One good thing I have learned, though, about being the sole person involved in a parent's care: Nobody is interferring or second-guessing everything you do. True, there is nobody helping to shoulder the burden. But, there was never any guarantee they would be there in the first place.

Dh is an only child, so he always knew this would be the way of things for him.

Our ds is an only child, too. But, as we have been living all this, we have already made plans for our aged futures (we're in our 50's), so that he won't have to shoulder the same burden he has seen with his grandparents since he was 4. He'll have his life, as we want him to.

We also, indirectly, care for fil. He has a daily caregiver that comes to his condo. We are expected to come over every Sunday and bring dinner. I hate it in that he says it is easier on him to have us visit his place. But, he has the strength to go to the casino once or twice a week, for 8 hours at a time. Grrrrrrrrrrrrrrrrr....................

Quote:


> My mother is in her 70's and has COPD and emphysema as her main problems. I take her to doctor appointments, am there at the hospital when she comes down with bronchitis, do her laundry, cook her meals, help her in the shower, keep tabs on her oxygen and meds and basically just take care of everything.
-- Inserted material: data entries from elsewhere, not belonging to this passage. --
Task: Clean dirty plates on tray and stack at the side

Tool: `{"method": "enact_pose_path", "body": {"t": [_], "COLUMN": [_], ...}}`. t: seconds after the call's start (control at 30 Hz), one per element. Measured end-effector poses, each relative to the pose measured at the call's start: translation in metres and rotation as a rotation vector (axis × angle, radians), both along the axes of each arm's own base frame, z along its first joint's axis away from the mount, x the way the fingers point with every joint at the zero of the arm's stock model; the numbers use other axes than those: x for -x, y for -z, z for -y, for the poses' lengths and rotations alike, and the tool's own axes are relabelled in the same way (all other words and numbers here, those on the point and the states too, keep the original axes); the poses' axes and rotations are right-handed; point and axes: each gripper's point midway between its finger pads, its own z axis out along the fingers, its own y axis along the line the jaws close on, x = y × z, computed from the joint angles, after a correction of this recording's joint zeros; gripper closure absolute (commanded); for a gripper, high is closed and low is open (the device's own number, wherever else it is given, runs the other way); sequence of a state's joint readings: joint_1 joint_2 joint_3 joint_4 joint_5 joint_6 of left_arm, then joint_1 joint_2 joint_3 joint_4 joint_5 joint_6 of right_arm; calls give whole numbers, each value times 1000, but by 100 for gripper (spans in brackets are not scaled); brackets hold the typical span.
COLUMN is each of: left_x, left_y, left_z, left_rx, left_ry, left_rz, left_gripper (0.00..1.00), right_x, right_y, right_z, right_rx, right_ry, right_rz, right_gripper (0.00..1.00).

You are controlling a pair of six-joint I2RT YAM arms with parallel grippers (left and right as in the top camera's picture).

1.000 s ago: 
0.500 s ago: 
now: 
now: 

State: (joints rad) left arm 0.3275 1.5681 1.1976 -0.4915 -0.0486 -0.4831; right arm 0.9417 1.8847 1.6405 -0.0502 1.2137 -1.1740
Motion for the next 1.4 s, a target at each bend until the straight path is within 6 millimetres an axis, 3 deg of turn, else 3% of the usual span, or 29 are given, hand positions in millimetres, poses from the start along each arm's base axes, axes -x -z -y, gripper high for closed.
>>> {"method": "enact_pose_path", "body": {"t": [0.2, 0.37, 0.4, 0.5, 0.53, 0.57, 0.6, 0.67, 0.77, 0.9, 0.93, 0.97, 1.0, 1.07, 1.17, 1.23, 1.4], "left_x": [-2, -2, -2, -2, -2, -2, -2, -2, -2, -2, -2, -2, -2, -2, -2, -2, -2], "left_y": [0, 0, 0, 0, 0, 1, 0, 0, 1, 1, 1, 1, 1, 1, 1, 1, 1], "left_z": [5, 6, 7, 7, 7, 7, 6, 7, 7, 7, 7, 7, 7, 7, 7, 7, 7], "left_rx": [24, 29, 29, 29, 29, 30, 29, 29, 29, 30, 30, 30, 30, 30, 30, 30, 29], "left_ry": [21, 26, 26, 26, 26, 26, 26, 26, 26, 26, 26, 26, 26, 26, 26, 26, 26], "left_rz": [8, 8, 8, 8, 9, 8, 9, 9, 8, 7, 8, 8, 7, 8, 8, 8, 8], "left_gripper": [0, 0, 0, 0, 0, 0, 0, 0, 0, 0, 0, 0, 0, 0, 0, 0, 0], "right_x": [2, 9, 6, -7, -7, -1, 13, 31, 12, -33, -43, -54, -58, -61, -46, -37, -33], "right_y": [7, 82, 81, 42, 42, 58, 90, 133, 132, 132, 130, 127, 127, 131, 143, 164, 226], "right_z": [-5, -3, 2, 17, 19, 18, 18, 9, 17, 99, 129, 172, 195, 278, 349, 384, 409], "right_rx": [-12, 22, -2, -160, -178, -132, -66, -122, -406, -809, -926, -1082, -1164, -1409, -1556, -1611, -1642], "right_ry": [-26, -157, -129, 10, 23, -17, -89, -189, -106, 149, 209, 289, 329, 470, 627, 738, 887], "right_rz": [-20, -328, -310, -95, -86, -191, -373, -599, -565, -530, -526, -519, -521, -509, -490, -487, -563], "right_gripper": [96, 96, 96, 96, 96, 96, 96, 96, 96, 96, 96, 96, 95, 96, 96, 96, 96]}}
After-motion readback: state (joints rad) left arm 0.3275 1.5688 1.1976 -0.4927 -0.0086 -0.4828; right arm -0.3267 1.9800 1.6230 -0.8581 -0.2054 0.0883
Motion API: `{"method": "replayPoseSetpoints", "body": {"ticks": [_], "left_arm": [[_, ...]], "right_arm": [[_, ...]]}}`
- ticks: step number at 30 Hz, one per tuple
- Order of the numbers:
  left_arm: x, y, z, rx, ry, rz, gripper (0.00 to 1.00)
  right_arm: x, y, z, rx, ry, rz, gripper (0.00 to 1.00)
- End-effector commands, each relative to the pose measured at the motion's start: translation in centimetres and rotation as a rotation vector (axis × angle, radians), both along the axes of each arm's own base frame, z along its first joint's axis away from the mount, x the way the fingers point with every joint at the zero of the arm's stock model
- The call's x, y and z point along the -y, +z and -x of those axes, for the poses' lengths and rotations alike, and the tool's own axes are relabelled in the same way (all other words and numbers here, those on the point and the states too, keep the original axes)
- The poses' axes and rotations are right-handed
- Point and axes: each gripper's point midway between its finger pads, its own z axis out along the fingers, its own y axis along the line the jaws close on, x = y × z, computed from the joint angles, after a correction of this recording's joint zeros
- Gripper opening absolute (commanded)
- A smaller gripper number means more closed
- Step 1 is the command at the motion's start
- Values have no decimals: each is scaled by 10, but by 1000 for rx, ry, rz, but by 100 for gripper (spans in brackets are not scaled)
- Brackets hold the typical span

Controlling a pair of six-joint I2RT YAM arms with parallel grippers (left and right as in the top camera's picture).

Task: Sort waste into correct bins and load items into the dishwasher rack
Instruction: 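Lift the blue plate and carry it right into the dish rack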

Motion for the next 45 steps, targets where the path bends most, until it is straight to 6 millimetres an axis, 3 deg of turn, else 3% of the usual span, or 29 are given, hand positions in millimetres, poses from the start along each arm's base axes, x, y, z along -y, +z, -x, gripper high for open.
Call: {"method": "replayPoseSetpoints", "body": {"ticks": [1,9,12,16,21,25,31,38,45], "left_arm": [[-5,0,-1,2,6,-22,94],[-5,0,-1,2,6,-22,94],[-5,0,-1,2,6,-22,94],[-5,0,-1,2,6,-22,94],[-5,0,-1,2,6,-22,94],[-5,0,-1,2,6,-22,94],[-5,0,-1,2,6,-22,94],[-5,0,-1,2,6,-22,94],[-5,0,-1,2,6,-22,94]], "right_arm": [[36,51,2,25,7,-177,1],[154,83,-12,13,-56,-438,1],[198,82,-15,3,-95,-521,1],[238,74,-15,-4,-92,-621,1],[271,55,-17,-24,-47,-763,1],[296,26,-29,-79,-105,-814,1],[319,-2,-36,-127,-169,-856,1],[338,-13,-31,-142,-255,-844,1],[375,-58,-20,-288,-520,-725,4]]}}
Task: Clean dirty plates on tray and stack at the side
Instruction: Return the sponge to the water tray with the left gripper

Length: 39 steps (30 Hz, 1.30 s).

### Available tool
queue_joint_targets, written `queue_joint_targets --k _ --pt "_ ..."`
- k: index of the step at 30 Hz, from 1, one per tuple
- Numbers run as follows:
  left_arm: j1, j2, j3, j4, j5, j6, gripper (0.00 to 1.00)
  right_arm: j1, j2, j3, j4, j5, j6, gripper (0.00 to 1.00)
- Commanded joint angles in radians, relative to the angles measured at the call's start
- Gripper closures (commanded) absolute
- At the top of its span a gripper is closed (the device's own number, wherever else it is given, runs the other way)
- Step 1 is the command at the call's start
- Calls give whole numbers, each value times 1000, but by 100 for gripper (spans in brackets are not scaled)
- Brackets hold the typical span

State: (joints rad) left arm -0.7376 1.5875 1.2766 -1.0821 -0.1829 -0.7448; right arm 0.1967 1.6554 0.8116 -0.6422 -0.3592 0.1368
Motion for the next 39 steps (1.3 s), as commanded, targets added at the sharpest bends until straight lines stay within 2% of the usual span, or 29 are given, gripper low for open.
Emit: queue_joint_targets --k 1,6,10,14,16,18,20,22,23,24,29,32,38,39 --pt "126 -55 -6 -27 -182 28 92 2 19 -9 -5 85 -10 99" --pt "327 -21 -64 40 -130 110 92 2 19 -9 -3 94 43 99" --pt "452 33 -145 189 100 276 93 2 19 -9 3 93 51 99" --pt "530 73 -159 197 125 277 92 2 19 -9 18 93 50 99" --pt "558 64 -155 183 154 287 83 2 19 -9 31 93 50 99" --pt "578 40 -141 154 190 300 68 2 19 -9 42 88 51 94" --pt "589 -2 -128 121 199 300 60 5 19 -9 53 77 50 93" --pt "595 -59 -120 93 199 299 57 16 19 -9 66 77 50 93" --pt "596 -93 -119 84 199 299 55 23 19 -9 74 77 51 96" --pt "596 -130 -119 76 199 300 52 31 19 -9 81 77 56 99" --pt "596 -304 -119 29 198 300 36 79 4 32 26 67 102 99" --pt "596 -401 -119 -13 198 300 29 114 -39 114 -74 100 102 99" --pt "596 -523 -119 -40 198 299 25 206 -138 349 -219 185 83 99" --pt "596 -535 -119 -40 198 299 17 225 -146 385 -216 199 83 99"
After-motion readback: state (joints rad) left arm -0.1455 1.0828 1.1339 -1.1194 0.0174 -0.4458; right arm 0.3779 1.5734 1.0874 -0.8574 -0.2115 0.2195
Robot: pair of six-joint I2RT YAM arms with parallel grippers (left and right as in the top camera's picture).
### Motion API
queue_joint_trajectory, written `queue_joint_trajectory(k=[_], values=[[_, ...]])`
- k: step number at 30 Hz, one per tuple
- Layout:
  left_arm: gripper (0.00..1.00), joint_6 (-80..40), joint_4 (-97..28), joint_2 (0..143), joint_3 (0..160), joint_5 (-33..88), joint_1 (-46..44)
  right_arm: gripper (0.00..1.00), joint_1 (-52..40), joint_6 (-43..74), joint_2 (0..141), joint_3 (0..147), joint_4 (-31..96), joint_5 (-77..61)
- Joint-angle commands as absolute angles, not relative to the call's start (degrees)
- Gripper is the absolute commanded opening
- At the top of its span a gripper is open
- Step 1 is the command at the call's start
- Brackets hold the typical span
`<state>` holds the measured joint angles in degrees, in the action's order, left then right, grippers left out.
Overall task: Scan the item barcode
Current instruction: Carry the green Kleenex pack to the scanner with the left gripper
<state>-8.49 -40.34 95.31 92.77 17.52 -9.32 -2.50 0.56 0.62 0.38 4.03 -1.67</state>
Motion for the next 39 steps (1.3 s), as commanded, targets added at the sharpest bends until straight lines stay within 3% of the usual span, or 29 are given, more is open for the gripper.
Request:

She does take care of her own "bathroom needs". Mom is the most negative, cranky, and surly person on the planet. The other day she wanted macaroni and cheese for dinner. (I don't cook from boxes, so of course it was from scratch). Well, it wasn't good enough. She wanted bread with it. It told her that she already had a carb/starch with the noodles and she shouldn't eat bread (she also has high blood pressure, high cholesterol, and atherosclerosis) and perhaps I could cut her a fruit/vegetable. Her reply was to yell at me, "I WANT BREAD!" These types of things are day in and day out and yes, it gets exhausting. I only wish we could send her to a nursing home. She originally moved in, not because of health problems, but because she was broke. There is NO money for a nursing home (and we're not sacrificing what we have accumulated to send her to one!)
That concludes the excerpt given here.